— What you have to do —
The lines to copy from the data below are those that hold the string "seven".

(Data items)

════

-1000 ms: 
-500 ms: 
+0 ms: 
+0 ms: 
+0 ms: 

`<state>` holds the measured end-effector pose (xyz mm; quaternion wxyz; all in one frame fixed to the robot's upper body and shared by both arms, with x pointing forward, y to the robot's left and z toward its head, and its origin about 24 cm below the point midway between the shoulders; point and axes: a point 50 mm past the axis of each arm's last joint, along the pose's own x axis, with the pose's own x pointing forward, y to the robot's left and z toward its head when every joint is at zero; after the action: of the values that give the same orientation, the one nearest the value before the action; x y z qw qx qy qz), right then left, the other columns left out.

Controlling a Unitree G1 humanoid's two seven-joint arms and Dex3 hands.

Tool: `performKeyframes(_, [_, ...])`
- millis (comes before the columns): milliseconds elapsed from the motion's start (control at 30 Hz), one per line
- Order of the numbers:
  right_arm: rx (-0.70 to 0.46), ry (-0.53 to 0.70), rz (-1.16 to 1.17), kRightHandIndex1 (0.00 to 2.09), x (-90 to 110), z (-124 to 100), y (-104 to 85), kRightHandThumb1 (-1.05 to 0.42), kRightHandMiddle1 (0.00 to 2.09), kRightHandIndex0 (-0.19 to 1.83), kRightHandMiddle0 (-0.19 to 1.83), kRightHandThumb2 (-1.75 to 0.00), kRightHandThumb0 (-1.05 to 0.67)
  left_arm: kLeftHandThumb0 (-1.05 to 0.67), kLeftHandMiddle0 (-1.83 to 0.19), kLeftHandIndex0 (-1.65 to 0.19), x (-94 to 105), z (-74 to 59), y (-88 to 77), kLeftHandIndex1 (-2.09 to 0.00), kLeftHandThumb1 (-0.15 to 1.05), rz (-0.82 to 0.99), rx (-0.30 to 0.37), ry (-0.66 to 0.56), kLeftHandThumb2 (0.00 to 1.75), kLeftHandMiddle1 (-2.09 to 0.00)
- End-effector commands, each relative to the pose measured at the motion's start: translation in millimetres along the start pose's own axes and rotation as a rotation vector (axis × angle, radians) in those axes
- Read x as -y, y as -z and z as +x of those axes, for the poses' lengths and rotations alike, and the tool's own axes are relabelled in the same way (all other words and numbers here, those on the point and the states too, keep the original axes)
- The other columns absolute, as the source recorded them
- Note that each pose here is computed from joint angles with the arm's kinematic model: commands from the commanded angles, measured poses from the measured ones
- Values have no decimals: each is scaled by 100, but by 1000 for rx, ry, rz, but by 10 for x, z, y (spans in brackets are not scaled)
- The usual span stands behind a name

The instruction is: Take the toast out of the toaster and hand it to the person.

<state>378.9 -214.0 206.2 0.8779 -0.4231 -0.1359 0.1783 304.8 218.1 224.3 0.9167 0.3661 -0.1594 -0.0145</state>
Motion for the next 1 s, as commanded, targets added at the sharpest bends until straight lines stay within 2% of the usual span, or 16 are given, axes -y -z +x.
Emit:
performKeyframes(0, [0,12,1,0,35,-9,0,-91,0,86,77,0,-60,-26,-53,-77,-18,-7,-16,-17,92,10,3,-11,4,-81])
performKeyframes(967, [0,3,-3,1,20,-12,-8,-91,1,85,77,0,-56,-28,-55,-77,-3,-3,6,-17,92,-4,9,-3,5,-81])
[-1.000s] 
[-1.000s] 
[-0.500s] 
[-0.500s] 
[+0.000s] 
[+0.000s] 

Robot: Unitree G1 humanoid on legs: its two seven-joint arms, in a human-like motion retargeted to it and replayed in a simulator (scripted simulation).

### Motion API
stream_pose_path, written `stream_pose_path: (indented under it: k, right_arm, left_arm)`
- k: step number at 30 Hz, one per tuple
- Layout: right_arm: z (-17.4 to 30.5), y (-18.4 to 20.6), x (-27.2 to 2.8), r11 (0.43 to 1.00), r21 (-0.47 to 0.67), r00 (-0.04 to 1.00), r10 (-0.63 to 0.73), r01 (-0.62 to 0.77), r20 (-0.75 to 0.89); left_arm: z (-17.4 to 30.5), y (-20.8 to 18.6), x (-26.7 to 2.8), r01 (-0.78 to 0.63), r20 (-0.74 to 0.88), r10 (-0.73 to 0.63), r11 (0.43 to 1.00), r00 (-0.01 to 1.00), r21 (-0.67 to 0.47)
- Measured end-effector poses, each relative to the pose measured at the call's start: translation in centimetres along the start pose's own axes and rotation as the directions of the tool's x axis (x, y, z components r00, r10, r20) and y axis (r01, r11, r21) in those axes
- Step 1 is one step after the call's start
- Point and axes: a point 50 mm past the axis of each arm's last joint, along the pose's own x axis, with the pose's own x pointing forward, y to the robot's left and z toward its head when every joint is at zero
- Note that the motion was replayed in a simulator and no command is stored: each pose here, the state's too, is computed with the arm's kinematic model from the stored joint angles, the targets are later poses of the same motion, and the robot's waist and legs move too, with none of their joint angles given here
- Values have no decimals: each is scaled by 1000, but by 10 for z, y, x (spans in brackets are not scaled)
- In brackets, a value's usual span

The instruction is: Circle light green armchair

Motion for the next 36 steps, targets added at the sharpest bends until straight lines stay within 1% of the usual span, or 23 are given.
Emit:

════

— Exercise answer —
Controlling a Unitree G1 humanoid's two seven-joint arms and Dex3 hands.
Robot: Unitree G1 humanoid on legs: its two seven-joint arms, in a human-like motion retargeted to it and replayed in a simulator (scripted simulation).

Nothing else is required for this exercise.